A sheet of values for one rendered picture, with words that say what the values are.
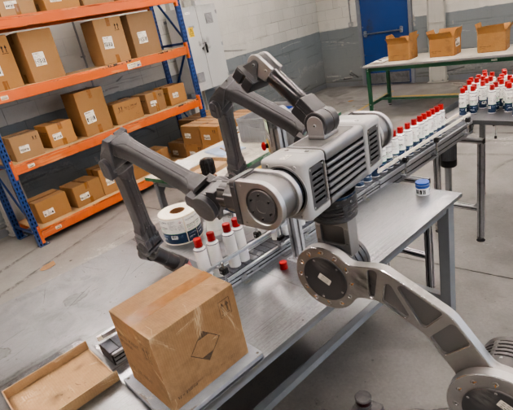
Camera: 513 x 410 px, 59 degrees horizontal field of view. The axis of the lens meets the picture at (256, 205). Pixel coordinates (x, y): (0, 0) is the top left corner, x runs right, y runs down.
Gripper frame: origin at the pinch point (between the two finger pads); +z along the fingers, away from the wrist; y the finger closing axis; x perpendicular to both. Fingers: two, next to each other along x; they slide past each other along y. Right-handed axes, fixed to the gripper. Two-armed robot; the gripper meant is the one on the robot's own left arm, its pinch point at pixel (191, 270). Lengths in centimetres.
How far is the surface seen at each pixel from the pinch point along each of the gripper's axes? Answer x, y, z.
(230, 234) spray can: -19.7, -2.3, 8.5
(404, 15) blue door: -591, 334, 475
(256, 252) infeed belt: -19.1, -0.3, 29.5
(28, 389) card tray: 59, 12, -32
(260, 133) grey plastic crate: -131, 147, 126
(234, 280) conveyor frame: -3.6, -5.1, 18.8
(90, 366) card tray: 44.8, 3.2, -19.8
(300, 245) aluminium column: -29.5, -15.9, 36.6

═══

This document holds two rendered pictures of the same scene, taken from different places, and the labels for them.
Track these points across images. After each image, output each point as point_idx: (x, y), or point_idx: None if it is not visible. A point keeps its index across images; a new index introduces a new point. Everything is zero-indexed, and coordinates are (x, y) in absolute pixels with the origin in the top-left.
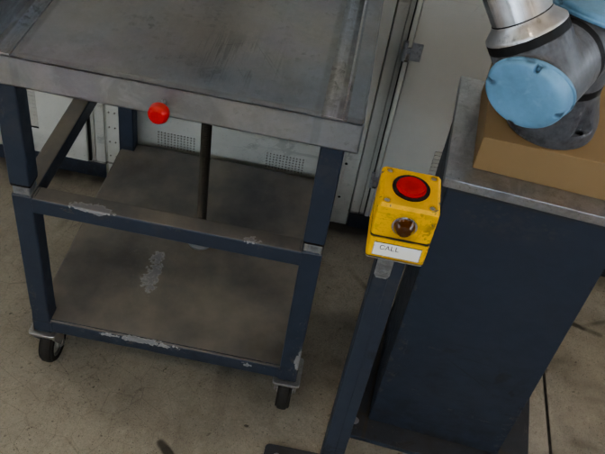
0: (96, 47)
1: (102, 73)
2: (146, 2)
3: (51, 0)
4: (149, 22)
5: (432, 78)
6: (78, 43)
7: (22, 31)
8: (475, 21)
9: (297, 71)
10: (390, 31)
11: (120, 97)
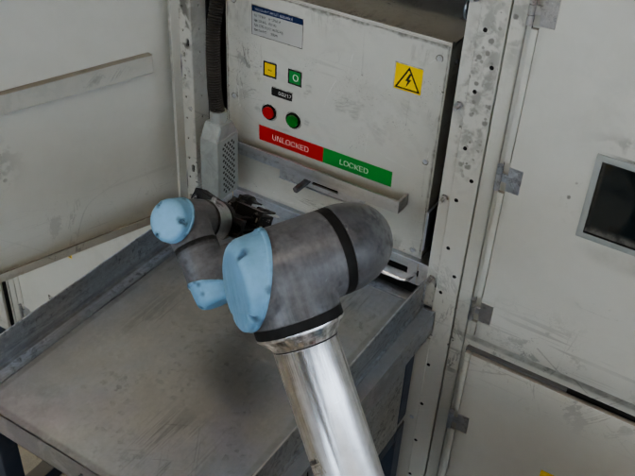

═══

Where a line of the listing holds the string "with", copy that line.

## TASK SOLUTION
A sheet of values for one rendered picture, with words that say what the values are.
Track these points across images. After each image, output each point as point_idx: (x, y), or point_idx: None if it is not visible. A point keeps its index across images; a new index introduces a new point. Everything is zero-indexed, and coordinates are (x, y) in absolute pixels with the origin in the top-left.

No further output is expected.